How Breed-Discriminatory Legislation Came to Ontario

December 13, 2011  

Members of Save Ontario Dogs share how discriminatory laws have impacted this Canadian province

By Ciaron Lewis and Andrea Di Ruscio

In August 2005, the Liberal Party provincial government voted unanimously to update the Dog Owners Liability Act (DOLA) with clauses that make it illegal to own, breed and/or transport pit bulls.

At the same time, Animal Control Officers (ACOs) were given new powers that allow them to enter a property without a warrant, thus giving them more rights than an officer of the law.

Under the newly revised law, as of 2005, the only way a pit bull can exist in Ontario is if:

They are grandfathered, i.e., owned by an Ontario resident as of Aug. 29, 2005 or born in Ontario within 90 days of Aug. 29, 2005. Those dogs however, are subject to strict regulations and controls, including the following:

• They must be muzzled and kept on a leash no more than 1.8 meters long when in public or not on enclosed property.

• They must be spayed or neutered unless a veterinarian certifies the dog is physically unfit to be anesthetized.

• They will be automatically euthanized if a court finds they have bitten, attacked, or posed a menace, or if their owners are found to be in violation of the law or a related court order.

Now since this law is “breed specific,” what exactly is a pit bull? This is a fair question, especially since the Canadian Kennel Club, which is the equivalent of the American Kennel Club, does not even recognize a pit bull as a breed.

Here is the exact excerpt from the Act:

“Pit bull” includes:

(a) a pit bull terrier,
(b) a Staffordshire bull terrier,
(c) an American Staffordshire terrier,
(d) an American pit bull terrier,
(e) a dog that has an appearance and physical characteristics that are substantially similar to those of dogs referred to in any of clauses (a) to (d); (“pit bull”)

Under the last description, countless mixed breed dogs have been seized and destroyed. It is open season in Ontario if your dog has short hair, a muscular build and a square head. Everything from Boxer crosses to Labrador mixes fall into this category.

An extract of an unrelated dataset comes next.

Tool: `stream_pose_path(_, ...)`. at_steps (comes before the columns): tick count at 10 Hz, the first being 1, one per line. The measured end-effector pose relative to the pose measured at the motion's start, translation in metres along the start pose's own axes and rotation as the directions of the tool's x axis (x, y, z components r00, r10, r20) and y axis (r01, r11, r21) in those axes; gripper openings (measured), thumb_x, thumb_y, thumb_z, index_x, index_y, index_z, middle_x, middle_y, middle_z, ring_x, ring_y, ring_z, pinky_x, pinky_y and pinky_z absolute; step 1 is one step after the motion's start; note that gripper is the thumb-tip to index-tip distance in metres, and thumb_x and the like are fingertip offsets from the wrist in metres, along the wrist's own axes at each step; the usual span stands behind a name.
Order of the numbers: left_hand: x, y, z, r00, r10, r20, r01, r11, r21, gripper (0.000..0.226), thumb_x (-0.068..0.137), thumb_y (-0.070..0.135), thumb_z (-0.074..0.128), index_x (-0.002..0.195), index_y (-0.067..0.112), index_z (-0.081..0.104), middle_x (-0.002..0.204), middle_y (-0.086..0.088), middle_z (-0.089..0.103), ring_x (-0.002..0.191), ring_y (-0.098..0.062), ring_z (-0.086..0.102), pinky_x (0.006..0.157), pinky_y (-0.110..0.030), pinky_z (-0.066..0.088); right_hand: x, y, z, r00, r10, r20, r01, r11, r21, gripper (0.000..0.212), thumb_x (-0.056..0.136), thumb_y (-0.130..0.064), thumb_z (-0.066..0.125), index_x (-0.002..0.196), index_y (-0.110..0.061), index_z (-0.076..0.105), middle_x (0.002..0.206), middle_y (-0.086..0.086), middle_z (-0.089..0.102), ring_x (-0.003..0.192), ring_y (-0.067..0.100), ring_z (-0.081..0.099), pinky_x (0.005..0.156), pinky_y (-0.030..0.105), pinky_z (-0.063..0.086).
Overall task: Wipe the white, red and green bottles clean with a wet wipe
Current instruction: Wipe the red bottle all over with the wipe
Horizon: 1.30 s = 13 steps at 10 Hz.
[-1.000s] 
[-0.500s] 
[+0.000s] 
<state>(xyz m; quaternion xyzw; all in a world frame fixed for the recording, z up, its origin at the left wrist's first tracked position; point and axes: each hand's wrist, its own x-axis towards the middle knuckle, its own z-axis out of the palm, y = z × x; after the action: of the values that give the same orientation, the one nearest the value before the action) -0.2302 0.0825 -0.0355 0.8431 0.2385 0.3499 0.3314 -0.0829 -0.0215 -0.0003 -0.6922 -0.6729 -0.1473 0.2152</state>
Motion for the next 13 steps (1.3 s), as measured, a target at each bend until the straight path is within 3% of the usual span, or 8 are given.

So basically, today in Ontario, an ACO, which we have recently proven in a court of law can have no more than a 45 minute online course in breed identification, can point their finger and deem your dog a pit bull, seize your dog from your property without a warrant and essentially have your beloved family member destroyed.

How did this happen? A tried and true political formula was put into action in order to gain public support for the ruling party.

Take a fringe element of your society that does not have a voice, demonize them, then create a problem with them as the source. You feed the media this information from sources that you control, but then you are the one who saves the day as you deliver the final “solution” by carrying out the following: visually identify the fringe element in public (muzzles), have special permissions given to an enforcement body (ACOs with no warrants), then silence the fringe element permanently (seize and destroy). Final solution delivered. This resulted in instant votes.

This was the formula that the former attorney general cooked up and implemented: Baby Killer Dogs = pit bulls.

Even though the head of the party, Dalton McGuinty’s family owned pit bulls, it was accepted, and the rest of the party followed suit and voted for this final solution. U.S. bite statistics and any other statistics they could find to support their cause were used from sources claiming to be authorities. The media ate it up and so did the public.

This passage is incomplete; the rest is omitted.